Due to the fact that Lloyds Banking Group PLC (ADR) (NYSE:LYG) has experienced a declining sentiment from hedge fund managers, it’s safe to say that there lies a certain “tier” of money managers that decided to sell off their full holdings by the end of the third quarter. Intriguingly, Peter Rathjens, Bruce Clarke and John Campbell’s Arrowstreet Capital dumped the largest investment of all the hedgies monitored by Insider Monkey, worth about $1.6 million in stock. John Overdeck and David Siegel’s fund, Two Sigma Advisors, also cut its stock, about $0.4 million worth. These transactions are intriguing to say the least, as aggregate hedge fund interest dropped by 5 funds by the end of the third quarter.
Let’s go over hedge fund activity in other stocks similar to Lloyds Banking Group PLC (ADR) (NYSE:LYG). These stocks are BHP Billiton plc (ADR) (NYSE:BBL), AstraZeneca plc (ADR) (NYSE:AZN), Royal Bank of Canada (USA) (NYSE:RY), and United Technologies Corporation (NYSE:UTX). This group of stocks’ market valuations match LYG’s market valuation.

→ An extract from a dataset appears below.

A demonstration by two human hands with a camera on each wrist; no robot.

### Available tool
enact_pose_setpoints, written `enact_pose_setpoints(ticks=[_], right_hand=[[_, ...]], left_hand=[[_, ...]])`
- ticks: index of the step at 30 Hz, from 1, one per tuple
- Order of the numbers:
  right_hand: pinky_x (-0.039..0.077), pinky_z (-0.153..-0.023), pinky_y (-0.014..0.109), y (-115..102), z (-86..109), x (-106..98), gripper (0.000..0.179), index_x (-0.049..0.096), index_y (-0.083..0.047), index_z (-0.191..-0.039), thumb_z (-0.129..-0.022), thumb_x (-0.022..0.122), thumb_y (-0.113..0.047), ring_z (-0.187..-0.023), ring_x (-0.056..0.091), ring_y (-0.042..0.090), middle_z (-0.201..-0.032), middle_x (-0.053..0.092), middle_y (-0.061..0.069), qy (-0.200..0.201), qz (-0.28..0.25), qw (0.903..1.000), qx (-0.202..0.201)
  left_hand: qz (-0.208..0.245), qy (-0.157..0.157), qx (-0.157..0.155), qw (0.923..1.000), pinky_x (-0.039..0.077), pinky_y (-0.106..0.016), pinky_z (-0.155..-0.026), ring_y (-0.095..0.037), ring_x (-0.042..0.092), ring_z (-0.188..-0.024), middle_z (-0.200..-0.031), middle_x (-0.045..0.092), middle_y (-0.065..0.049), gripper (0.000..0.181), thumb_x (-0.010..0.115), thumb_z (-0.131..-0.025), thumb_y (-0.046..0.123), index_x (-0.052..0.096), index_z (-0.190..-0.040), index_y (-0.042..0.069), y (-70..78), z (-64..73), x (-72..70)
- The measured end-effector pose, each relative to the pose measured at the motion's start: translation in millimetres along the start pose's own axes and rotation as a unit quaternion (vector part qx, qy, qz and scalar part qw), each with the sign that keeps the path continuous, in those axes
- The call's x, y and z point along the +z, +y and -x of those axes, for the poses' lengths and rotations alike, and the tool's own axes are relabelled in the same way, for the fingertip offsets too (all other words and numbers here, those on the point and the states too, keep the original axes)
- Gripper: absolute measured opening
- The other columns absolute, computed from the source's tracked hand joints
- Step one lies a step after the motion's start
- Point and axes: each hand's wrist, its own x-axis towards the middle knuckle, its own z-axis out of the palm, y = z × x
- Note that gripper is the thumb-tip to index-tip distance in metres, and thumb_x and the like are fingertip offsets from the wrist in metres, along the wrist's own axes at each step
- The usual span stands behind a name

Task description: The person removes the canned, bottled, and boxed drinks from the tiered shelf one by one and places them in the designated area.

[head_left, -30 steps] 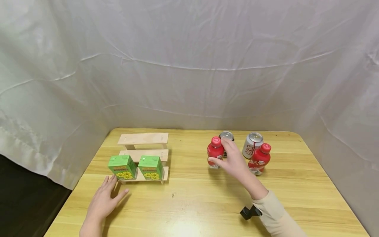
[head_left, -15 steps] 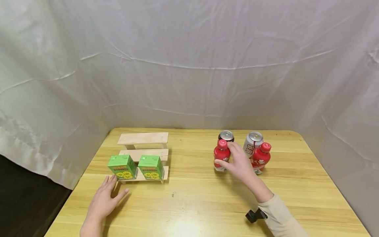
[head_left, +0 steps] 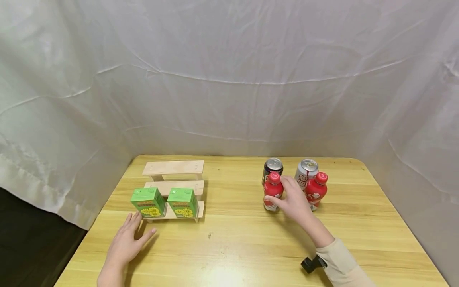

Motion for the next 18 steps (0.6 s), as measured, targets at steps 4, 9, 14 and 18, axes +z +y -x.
enact_pose_setpoints(ticks=[4, 9, 14, 18], right_hand=[[0.049, -0.1, 0.055, 2.9, 1.3, 2.8, 0.073, 0.055, 0.004, -0.129, -0.075, 0.083, -0.035, -0.117, 0.054, 0.036, -0.123, 0.06, 0.02, 0.005, 0.0, 1.0, 0.001], [0.046, -0.104, 0.055, 6.0, 1.2, 6.2, 0.075, 0.052, 0.005, -0.132, -0.077, 0.081, -0.038, -0.121, 0.052, 0.036, -0.127, 0.058, 0.021, -0.001, -0.005, 0.9999, 0.014], [0.046, -0.104, 0.056, 6.0, -0.1, 7.7, 0.075, 0.052, 0.006, -0.132, -0.078, 0.081, -0.037, -0.121, 0.052, 0.037, -0.127, 0.059, 0.022, -0.002, -0.002, 0.9998, 0.02], [0.047, -0.102, 0.056, 5.2, -0.2, 7.3, 0.073, 0.053, 0.005, -0.13, -0.076, 0.083, -0.034, -0.119, 0.053, 0.037, -0.125, 0.059, 0.022, 0.001, -0.002, 0.9998, 0.019]], left_hand=[[-0.001, 0.002, 0.002, 1.0, 0.022, -0.071, -0.111, -0.051, 0.023, -0.143, -0.154, 0.03, -0.028, 0.088, 0.059, -0.09, 0.057, 0.034, -0.148, -0.005, -0.2, 0.4, -0.2], [0.002, -0.001, 0.001, 1.0, 0.023, -0.071, -0.111, -0.051, 0.023, -0.143, -0.154, 0.03, -0.029, 0.088, 0.06, -0.09, 0.055, 0.035, -0.147, -0.006, 0.1, 0.6, -0.2], [0.002, 0.0, 0.003, 1.0, 0.023, -0.07, -0.111, -0.051, 0.023, -0.143, -0.154, 0.03, -0.029, 0.088, 0.06, -0.09, 0.055, 0.035, -0.147, -0.006, 0.7, 0.2, -0.8], [0.003, 0.0, 0.003, 1.0, 0.023, -0.07, -0.111, -0.051, 0.023, -0.143, -0.154, 0.03, -0.029, 0.088, 0.06, -0.09, 0.055, 0.035, -0.147, -0.006, 0.2, -0.3, -0.5]])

Ticker | No of HFs with positions | Total Value of HF Positions (x1000) | Change in HF Position |
---|---|---|---|
BBL | 4 | 82863 | -2 |
AZN | 18 | 401752 | -2 |
RY | 17 | 504408 | -4 |
UTX | 48 | 2745803 | -9 |
As you can see these stocks had an average of 22 hedge funds with bullish positions and the average amount invested in these stocks was $934 million, considerably higher than the $403 million in LYG’s case. United Technologies Corporation (NYSE:UTX) is the most popular stock in this table, while BHP Billiton plc (ADR) (NYSE:BBL) is the least popular one with only 4 bullish hedge fund positions. Lloyds Banking Group PLC (ADR) (NYSE:LYG) is not the least popular stock in this group, but hedge fund interest is still below average. This is a slightly negative signal and we’d rather spend our time researching stocks that hedge funds are piling on. In this regard UTX might be a better candidate to consider a long position.